开发者 https://www.devze.com 2023-04-07 13:45 出处:网络
I\'m currently working with JMeter in order to stress test one of our systems before release. Through this, I need to simulate users clicking links on the webpage presented to them. I\'ve decided to e

I'm currently working with JMeter in order to stress test one of our systems before release. Through this, I need to simulate users clicking links on the webpage presented to them. I've decided to extract theese links with an XPath Post-Processor.

Here's my problem:

I have an a XPath expression that looks something like this:

//di开发者_StackOverflowv[@data-attrib="foo"]//a//@href

However I need to extract a specific child for each thread (user). I want to do something like this:

//div[@data-attrib="foo"]//a[position()=n]//@href

(n being the current index)

My question:

Is there a way to make this query work, so that I'm able to extract a new index of the expression for each thread?

Also, as I mentioned, I'm using JMeter. JMeter creates a variable for each of the resulting nodes, of an XPath query. However it names them as "VarName_n", and doesn't store them as a traditional array. Does anyone know how I can dynamicaly pick one of theese variables, if possible? This would also solve my problem.

Thanks in advance :)

EDIT:

Nested variables are apparently not supported, so in order to dynamically refer to variables that are named "VarName_1", VarName_2" and so forth, this can be used:

${__BeanShell(vars.get("VarName_${n}"))}

Where "n" is an integer. So if n == 1, this will get the value of the variable named "VarName_1".

If the "n" integer changes during a single thread, the ForEach controller is designed specifically for this purpose.


For the first question -- use:

(//div[@data-attrib="foo"]//a)[position()=$n]/@href 

where $n must be substituted with a specific integer.

Here we also assume that //div[@data-attrib="foo"] selects a single div element.

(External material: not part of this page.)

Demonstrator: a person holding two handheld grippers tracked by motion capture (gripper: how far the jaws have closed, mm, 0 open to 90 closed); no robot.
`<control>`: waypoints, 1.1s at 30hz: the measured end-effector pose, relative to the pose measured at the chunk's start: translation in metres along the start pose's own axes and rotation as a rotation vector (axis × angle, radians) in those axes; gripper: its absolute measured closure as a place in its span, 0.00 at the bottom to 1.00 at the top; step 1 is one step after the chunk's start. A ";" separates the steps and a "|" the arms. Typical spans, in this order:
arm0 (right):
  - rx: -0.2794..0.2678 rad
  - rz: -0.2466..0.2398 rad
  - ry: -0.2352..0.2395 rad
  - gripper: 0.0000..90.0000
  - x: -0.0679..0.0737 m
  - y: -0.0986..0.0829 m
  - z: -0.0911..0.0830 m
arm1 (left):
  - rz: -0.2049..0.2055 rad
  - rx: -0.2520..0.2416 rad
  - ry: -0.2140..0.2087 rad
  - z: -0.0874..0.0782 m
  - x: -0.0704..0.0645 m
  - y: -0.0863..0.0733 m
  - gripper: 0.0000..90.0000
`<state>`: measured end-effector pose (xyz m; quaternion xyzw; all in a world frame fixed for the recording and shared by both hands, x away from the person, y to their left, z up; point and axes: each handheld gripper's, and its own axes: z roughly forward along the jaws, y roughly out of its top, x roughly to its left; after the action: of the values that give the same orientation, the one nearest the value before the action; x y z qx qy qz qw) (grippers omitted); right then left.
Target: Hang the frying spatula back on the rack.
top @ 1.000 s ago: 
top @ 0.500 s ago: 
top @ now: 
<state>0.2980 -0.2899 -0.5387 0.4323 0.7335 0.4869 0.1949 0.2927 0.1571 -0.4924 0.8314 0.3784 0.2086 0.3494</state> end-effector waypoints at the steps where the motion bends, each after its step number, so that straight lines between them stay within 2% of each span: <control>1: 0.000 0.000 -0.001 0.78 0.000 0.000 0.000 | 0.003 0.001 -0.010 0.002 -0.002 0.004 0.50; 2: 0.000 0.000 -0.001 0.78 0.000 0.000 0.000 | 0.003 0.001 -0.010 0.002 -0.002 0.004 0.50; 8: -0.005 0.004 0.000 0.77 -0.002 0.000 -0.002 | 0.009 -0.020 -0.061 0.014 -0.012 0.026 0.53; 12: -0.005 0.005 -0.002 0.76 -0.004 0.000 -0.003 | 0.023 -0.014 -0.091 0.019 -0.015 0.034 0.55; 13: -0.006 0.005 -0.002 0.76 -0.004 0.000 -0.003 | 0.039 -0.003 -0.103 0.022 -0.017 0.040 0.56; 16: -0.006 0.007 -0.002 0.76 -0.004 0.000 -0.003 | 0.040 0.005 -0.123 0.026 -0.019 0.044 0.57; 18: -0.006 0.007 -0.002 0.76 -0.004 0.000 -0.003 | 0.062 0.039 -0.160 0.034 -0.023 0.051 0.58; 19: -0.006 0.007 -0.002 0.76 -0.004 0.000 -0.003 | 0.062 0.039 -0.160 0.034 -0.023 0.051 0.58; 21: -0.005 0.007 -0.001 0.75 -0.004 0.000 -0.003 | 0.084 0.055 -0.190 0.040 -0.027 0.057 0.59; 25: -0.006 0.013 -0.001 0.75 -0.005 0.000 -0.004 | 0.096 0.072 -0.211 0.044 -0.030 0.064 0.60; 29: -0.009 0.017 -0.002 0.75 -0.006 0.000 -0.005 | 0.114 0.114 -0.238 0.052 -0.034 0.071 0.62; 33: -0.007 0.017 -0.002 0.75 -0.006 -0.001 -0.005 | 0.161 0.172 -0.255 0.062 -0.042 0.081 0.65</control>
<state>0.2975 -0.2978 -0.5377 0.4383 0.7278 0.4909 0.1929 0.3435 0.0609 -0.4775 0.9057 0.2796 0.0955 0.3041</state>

Do note that the XPath pseudo-operator // typically result in very slow evaluation (a complete sub-tree is searched) and also in other confusing problems ( this is why the brackets are needed in the above expression).

It is recommended to avoid using // whenever the structure of the document is known and a complete, concrete path can be specified.

As for the second question, it is not clear. Please, provide an example.